• Records from a data collection:

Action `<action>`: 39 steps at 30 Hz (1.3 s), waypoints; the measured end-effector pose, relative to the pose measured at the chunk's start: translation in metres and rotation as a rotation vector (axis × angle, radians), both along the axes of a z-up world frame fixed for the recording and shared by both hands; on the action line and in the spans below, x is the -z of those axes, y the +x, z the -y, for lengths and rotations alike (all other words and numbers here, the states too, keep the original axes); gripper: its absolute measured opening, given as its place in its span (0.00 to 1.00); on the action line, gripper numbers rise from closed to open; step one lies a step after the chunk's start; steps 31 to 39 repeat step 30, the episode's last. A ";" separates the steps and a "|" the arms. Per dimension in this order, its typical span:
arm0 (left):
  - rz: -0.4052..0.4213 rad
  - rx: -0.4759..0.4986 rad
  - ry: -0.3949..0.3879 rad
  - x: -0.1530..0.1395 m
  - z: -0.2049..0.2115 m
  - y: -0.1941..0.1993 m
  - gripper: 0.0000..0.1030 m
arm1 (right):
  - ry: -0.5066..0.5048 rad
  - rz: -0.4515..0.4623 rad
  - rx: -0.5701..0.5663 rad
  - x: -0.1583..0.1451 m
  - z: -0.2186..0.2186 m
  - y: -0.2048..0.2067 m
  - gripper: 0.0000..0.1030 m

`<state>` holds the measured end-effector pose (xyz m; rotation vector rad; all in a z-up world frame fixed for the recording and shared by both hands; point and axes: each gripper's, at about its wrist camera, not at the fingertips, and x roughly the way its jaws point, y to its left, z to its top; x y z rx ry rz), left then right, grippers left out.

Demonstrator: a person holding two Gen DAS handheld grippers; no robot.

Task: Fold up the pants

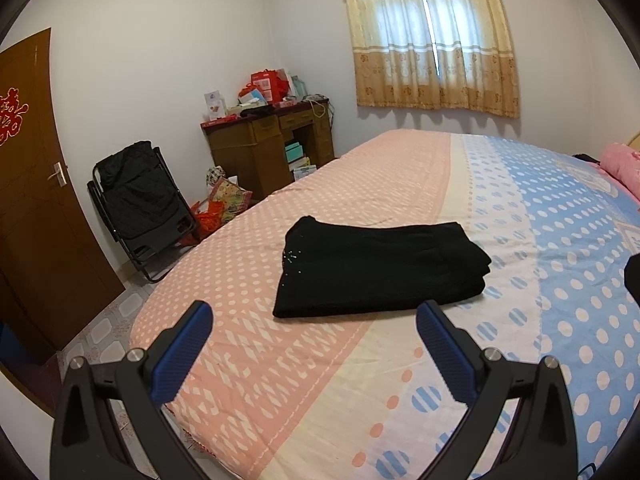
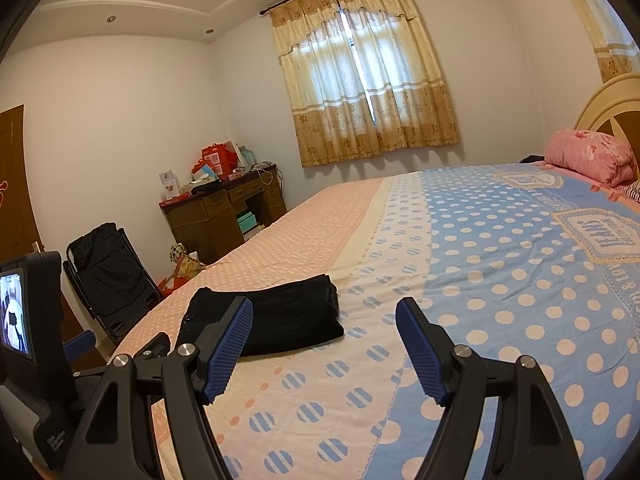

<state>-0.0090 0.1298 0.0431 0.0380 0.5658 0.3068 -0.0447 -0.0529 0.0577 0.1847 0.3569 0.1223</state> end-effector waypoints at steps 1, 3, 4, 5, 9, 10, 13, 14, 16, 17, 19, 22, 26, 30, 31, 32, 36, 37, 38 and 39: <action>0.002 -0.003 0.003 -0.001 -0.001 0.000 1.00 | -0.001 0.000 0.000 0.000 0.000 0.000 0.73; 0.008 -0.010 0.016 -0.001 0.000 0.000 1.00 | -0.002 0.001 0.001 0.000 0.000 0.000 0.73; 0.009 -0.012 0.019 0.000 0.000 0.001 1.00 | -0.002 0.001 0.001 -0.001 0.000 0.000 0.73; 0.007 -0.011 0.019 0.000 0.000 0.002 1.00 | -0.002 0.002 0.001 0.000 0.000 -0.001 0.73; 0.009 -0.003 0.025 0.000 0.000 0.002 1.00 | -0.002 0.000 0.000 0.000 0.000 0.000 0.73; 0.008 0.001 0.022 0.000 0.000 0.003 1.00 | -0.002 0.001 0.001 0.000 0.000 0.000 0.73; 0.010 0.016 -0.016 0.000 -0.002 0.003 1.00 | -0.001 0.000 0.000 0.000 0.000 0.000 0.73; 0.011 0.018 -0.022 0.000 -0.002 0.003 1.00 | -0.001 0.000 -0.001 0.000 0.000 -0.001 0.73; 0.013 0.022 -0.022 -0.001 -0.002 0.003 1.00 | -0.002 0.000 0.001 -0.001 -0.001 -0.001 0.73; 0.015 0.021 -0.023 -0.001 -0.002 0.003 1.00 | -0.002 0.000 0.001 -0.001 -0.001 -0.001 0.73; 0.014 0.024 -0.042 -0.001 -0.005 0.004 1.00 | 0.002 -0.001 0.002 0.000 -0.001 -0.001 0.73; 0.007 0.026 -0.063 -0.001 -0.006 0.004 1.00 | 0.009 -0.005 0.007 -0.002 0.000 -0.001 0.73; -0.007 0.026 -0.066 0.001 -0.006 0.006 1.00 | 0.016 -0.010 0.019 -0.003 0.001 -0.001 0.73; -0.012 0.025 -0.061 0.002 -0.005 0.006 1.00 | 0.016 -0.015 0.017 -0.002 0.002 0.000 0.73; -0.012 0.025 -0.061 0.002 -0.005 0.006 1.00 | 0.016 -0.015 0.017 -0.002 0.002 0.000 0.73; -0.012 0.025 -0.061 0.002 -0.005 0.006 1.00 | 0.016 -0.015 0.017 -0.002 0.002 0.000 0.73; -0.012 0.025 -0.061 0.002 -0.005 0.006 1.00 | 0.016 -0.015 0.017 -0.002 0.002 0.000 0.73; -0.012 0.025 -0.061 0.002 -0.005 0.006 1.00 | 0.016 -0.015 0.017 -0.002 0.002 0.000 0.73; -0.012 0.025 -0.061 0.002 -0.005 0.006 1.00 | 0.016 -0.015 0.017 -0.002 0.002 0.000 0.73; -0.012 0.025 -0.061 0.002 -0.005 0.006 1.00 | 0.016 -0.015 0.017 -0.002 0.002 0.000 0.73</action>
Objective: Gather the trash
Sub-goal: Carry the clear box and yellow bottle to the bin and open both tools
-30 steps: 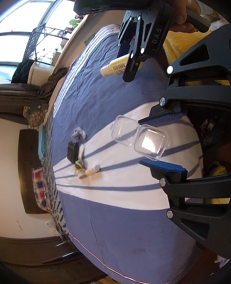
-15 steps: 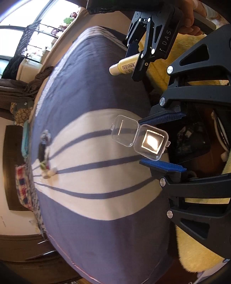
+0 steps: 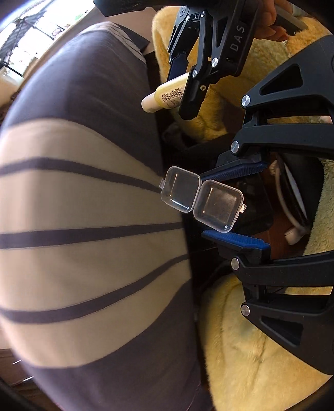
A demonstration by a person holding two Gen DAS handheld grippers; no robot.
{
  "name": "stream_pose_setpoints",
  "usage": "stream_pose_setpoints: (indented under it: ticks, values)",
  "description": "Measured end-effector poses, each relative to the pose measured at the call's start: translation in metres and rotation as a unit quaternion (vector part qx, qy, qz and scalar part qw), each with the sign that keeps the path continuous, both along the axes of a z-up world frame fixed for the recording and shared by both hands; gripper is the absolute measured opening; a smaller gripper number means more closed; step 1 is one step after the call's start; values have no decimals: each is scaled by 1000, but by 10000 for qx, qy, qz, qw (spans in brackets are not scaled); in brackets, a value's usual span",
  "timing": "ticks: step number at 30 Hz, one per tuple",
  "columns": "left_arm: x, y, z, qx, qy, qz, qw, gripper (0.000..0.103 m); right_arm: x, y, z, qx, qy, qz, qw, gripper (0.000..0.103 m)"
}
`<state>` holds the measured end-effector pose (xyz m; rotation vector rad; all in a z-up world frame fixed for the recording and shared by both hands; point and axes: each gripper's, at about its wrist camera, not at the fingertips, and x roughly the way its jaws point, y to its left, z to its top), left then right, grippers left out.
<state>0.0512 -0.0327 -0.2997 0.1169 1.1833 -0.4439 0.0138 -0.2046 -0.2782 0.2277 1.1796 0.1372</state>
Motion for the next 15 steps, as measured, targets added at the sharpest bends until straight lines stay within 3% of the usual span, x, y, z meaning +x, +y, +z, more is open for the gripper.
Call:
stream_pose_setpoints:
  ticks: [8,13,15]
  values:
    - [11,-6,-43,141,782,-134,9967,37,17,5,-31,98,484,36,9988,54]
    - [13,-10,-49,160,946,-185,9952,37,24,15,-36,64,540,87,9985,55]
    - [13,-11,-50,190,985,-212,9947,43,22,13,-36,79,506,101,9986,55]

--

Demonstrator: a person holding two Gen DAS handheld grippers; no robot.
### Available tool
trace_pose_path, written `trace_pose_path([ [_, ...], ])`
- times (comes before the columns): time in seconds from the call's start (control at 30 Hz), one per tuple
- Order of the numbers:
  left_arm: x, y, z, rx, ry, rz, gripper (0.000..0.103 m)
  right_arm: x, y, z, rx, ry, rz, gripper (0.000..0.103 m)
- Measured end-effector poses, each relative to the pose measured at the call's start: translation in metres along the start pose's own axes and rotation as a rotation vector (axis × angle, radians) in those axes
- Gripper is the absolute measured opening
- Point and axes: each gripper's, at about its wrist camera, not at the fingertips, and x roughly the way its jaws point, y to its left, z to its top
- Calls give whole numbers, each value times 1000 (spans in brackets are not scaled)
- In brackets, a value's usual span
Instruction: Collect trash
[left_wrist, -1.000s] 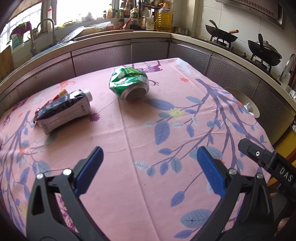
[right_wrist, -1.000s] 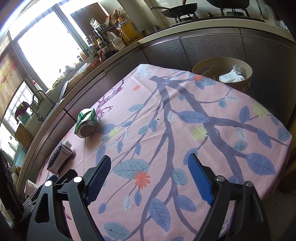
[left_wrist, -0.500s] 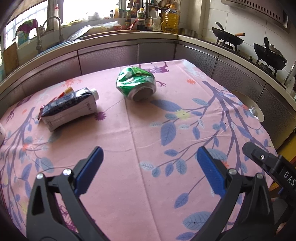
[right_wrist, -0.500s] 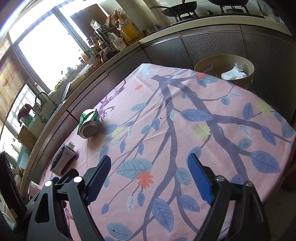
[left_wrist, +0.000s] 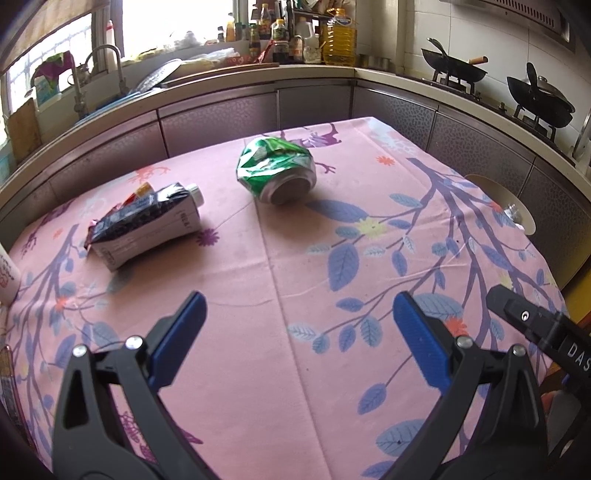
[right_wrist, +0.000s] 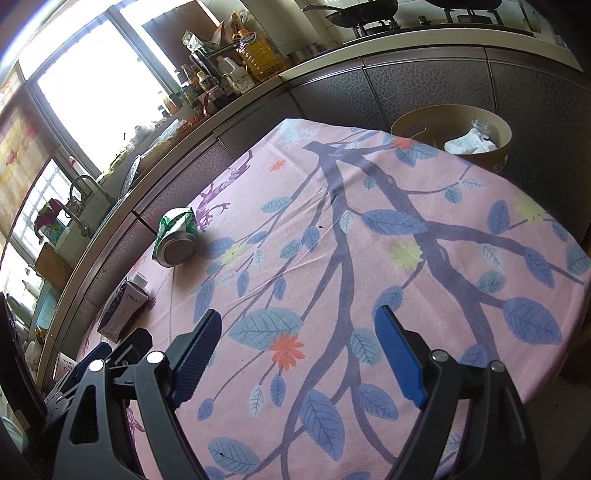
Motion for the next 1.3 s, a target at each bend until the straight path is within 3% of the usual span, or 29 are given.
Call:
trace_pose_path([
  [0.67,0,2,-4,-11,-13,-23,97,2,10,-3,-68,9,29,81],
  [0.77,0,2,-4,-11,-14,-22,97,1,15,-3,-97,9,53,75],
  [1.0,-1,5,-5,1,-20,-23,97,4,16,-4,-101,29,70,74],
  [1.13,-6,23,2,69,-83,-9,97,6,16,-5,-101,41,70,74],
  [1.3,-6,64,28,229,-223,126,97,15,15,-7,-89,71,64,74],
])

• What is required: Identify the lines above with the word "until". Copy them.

• Your solution:
Motion for the next 15 steps, as measured, targets added at the sharpest bends until straight lines stay within 3% of the usual span, x, y, z meaning +x, +y, +z, more is open for the gripper.
Motion for the next 1.3 s, a target at each bend until the straight path is within 3% of the usual span, or 29 are given.

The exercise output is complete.